Items from a dataset
◆ ◆ ◆ ◆ ◆ ◆ ◆

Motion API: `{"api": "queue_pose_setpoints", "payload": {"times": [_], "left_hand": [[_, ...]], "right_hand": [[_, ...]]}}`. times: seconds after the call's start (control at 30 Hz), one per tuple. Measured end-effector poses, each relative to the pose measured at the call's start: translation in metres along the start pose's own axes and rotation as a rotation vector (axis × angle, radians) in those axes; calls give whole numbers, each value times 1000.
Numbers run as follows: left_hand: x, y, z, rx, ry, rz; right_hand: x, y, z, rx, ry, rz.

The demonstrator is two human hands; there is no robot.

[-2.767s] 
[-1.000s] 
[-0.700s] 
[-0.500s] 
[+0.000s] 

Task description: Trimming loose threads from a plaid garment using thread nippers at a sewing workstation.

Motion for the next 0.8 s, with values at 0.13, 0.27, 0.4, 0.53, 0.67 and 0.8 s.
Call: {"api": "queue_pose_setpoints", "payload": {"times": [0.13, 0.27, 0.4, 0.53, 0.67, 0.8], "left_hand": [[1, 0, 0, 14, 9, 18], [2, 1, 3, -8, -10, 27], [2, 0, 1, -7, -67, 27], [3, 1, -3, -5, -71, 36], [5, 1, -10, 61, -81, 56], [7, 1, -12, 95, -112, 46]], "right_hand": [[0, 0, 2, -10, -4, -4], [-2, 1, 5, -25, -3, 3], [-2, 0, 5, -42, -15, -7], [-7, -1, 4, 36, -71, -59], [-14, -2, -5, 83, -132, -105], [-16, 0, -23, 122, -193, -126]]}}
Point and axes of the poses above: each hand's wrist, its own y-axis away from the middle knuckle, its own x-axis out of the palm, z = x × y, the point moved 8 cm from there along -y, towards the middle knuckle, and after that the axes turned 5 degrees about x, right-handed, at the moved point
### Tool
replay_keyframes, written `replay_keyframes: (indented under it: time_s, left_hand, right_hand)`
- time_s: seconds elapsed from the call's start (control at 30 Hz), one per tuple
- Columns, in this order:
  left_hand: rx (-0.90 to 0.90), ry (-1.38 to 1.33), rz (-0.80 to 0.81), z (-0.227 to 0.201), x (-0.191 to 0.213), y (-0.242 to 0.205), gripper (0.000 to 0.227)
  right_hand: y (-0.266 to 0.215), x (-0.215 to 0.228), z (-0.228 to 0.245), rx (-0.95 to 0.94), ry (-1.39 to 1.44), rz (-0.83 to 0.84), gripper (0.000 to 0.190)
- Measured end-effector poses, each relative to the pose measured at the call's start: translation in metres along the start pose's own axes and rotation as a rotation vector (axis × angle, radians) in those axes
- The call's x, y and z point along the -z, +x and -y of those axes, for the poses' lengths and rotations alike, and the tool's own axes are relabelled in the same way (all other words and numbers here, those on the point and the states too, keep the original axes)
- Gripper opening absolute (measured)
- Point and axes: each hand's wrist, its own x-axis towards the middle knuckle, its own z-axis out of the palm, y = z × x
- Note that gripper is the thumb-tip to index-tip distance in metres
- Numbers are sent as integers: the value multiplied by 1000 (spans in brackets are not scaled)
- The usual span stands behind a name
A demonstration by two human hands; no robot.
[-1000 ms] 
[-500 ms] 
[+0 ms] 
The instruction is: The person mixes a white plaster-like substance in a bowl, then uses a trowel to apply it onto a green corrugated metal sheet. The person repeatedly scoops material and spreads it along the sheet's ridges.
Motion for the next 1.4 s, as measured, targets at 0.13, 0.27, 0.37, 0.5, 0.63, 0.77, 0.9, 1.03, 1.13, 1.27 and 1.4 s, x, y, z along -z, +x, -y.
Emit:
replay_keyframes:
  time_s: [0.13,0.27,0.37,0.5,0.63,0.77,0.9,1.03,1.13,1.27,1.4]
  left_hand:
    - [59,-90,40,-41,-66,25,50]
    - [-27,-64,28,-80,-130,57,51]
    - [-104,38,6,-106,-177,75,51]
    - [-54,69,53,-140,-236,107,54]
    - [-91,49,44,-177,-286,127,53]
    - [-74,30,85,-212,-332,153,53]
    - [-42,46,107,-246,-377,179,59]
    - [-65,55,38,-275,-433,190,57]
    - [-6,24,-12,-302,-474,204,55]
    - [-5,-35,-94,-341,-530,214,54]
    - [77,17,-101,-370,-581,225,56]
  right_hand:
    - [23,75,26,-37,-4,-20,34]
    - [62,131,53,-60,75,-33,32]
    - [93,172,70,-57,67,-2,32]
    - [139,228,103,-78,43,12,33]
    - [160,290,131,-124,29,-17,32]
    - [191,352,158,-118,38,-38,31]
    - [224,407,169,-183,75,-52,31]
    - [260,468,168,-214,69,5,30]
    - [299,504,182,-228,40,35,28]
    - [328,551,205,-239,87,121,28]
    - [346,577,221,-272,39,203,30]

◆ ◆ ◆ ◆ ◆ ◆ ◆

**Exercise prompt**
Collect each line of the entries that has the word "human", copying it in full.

**Answer to this problem**
The demonstrator is two human hands; there is no robot.
A demonstration by two human hands; no robot.

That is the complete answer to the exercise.